Richard was talking to Nathan about a property dispute that had been running for two years. Catherine was telling the younger Master—whose name was James—about a trip she and her slave were planning in the spring. The slaves were not speaking unless spoken to, which was the protocol of the room. Kiya observed this and held the same line without having to be told.
Somewhere around the second round of drinks Catherine turned to Kiya directly.
“Nathan tells us Stephanie chose you.”
“Yes, Mistress.”
“In the hospice.”
“Yes, Mistress. Seven months.”
Catherine looked at her steadily. She was a woman who had been in the practice for longer than Kiya had been alive and her eyes showed it—not hard, not appraising, something more patient than either.
“Seven months is a long time to train someone. It is also a long time to trust someone with what you are leaving behind.”
“Yes, Mistress.”
“She must have been very sure of you.”
“I do not know what she was sure of, Mistress. I only know what she asked of me and that I tried to give it.”
Catherine held her eyes for another count.
“Yes,” she said. “That is the right answer.”
She turned back to James. The conversation moved on. Kiya stepped back with her tray.
Richard’s slave—whose name was Ellen—appeared at Kiya’s elbow.
“You are doing well,” Ellen said, very quietly. Not a compliment from a senior to a junior. A statement of observed fact from one slave to another.
“Thank you,” Kiya said.
“The first gathering is the hardest. After this one it is just dinner.”
“I believe you.”
Ellen’s mouth moved slightly. “You should. I have been coming to this house for six years.” She picked up a fresh glass from the tray. “He set a good table for Stephanie. He sets it for you too.”

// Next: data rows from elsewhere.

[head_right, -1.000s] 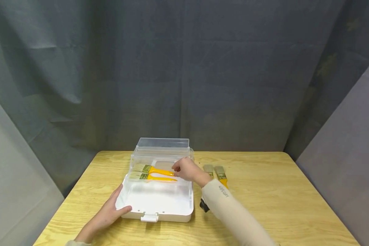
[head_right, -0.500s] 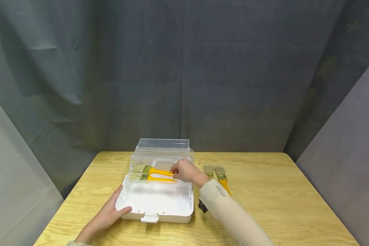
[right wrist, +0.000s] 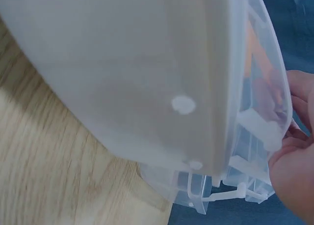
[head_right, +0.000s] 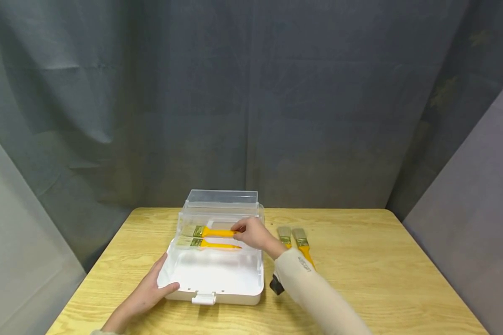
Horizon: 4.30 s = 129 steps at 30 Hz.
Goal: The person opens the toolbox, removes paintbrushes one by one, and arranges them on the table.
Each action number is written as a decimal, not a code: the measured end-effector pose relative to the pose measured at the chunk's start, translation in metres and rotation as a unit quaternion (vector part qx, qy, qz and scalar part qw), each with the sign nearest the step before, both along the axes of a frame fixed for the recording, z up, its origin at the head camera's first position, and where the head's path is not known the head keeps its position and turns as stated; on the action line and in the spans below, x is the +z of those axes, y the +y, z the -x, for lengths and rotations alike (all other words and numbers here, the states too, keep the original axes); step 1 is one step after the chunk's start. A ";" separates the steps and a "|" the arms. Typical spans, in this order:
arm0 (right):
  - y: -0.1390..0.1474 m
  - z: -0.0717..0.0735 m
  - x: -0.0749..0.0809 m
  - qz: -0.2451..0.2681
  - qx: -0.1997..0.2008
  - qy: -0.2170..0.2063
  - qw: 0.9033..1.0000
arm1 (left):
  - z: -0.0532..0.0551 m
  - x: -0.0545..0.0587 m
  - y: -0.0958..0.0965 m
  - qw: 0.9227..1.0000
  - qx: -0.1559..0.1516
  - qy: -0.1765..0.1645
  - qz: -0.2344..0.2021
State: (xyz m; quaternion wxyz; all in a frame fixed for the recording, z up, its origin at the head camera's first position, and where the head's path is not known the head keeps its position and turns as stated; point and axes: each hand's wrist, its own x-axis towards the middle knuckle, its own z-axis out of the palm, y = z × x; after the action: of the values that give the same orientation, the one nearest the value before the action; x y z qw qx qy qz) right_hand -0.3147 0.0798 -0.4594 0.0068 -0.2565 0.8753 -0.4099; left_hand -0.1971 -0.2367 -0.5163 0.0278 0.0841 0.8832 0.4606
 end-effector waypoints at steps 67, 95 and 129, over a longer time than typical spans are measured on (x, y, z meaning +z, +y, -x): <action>0.241 -0.038 -0.019 0.549 0.037 -0.264 0.792 | -0.001 0.001 -0.002 1.000 -0.005 0.014 -0.014; 0.341 -0.054 -0.057 0.567 -0.089 -0.300 0.762 | 0.000 0.001 -0.002 1.000 -0.003 0.011 -0.007; 0.279 -0.054 -0.065 0.213 -0.045 -0.401 0.890 | 0.000 0.000 -0.002 1.000 -0.006 0.023 -0.007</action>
State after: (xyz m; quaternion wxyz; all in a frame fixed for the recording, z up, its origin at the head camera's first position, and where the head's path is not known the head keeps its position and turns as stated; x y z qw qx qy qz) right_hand -0.2607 0.3589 -0.5241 0.2842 -0.0258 0.7001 -0.6545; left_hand -0.1967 -0.2390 -0.5161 0.0094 0.1002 0.8798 0.4646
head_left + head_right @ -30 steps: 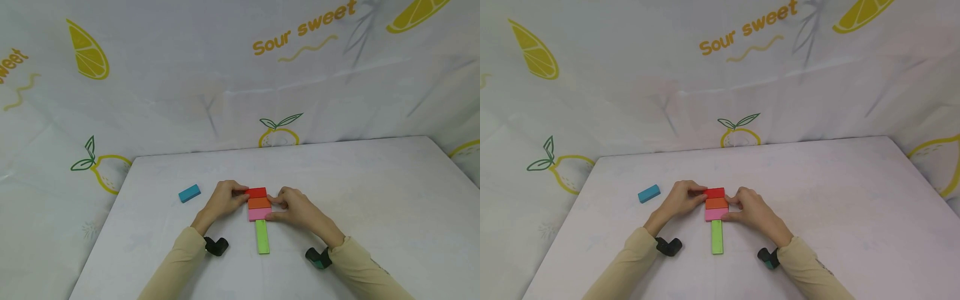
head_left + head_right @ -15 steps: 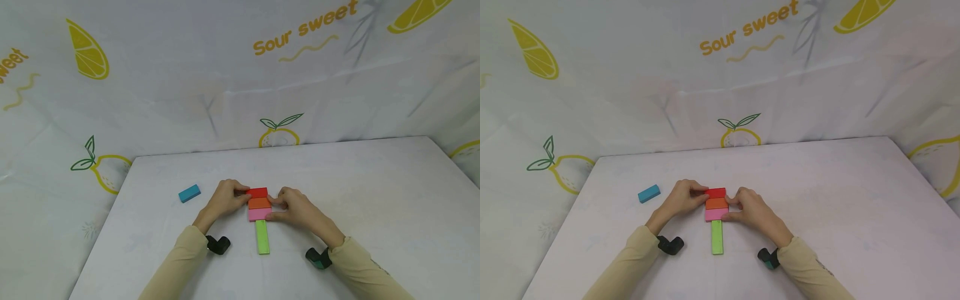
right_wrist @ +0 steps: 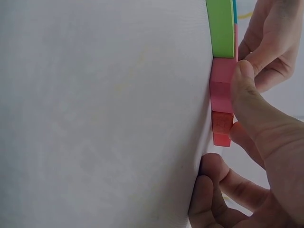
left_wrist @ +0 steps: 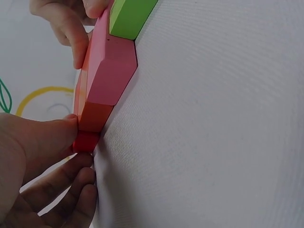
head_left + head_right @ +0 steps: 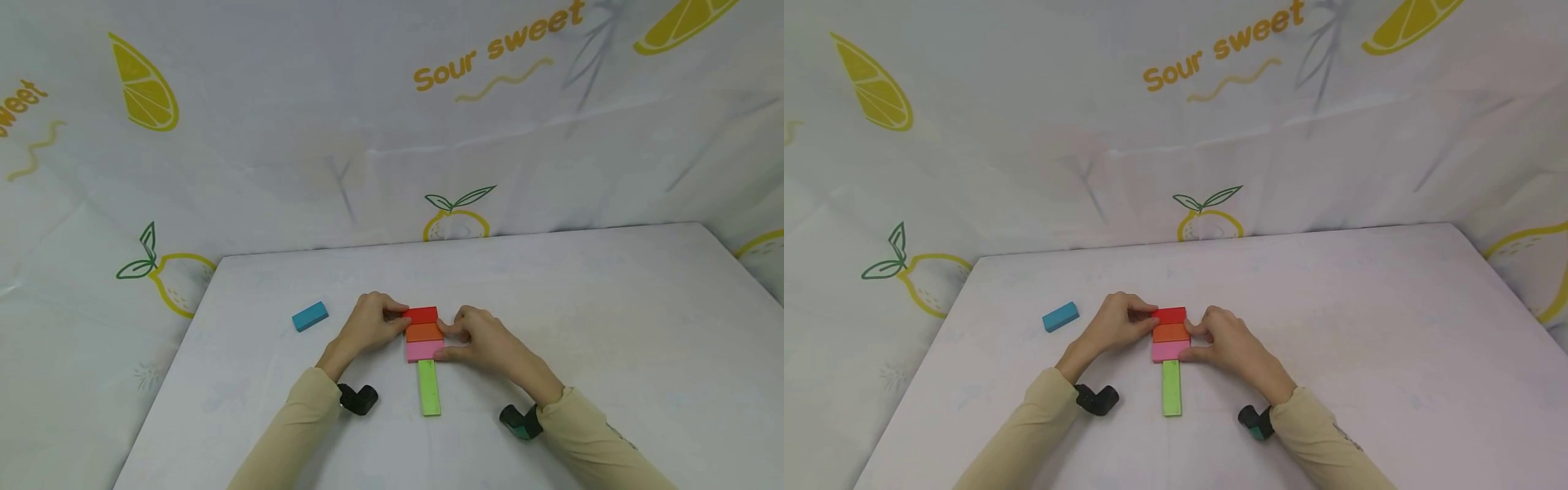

She moved back toward Richard. Kiya watched her go and filed what she had been given.
Dinner.
Nathan had cooked everything himself. The slow braise that had been in the oven since seven in the morning, served with roasted root vegetables and a green that Kiya had watched him prepare without being allowed to help. Bread he had made on Thursday. A cheese course. Wine he had selected on Wednesday at the shop on Elm Street.